• Task objective: Starting at the first line, copy the data below through to the end, exactly.

• Supplied information:
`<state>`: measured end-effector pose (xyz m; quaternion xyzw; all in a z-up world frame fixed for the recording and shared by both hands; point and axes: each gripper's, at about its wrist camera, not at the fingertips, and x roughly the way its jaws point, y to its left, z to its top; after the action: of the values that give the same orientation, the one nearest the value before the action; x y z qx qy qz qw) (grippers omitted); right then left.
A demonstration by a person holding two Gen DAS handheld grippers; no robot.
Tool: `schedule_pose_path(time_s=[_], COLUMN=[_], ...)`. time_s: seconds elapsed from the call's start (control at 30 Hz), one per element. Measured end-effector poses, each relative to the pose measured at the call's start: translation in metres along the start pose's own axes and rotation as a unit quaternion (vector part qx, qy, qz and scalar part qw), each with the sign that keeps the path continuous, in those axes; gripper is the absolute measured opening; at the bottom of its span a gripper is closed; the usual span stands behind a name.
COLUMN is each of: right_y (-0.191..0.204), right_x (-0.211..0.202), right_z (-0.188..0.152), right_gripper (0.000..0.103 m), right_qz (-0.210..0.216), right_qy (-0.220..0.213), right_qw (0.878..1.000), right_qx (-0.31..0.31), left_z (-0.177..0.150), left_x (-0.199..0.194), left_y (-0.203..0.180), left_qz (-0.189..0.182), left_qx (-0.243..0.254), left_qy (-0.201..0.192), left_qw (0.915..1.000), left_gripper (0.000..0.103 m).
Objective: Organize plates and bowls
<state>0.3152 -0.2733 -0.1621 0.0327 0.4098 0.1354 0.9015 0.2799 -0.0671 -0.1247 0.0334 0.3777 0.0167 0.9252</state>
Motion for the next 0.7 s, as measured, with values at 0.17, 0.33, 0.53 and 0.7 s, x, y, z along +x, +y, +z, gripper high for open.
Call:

• Problem solution:
`<state>`: measured end-effector pose (xyz m; quaternion xyzw; all in a z-up world frame fixed for the recording and shared by both hands; point and axes: each gripper's, at about its wrist camera, not at the fingertips, and x roughly the way its jaws point, y to its left, z to its top; after the action: of the values that give the same orientation, the one nearest the value before the action; x y z qx qy qz qw) (grippers omitted); right then left.
A demonstration by a person holding two Gen DAS handheld grippers; no robot.
Tool: `schedule_pose_path(time_s=[_], COLUMN=[_], ...)`. time_s: seconds elapsed from the call's start (control at 30 Hz), one per element. Measured end-effector poses, each relative to the pose measured at the call's start: translation in metres along the start pose's own axes and rotation as a unit quaternion (vector part qx, qy, qz and scalar part qw), each with the sign that keeps the path continuous, in those axes; gripper is the absolute measured opening; at the bottom of its span a gripper is closed; the usual span stands behind a name.
COLUMN is each of: right_y (-0.191..0.204), right_x (-0.211..0.202), right_z (-0.188..0.152), right_gripper (0.000..0.103 m), right_qz (-0.210..0.216), right_qy (-0.220..0.213), right_qw (0.878..1.000), right_qx (-0.31..0.31), left_z (-0.177..0.150), left_x (-0.199..0.194), left_y (-0.203..0.180), left_qz (-0.189..0.182), left_qx (-0.243..0.254), left_qy (-0.201..0.192), left_qw (0.915..1.000), left_gripper (0.000..0.103 m).
Objective: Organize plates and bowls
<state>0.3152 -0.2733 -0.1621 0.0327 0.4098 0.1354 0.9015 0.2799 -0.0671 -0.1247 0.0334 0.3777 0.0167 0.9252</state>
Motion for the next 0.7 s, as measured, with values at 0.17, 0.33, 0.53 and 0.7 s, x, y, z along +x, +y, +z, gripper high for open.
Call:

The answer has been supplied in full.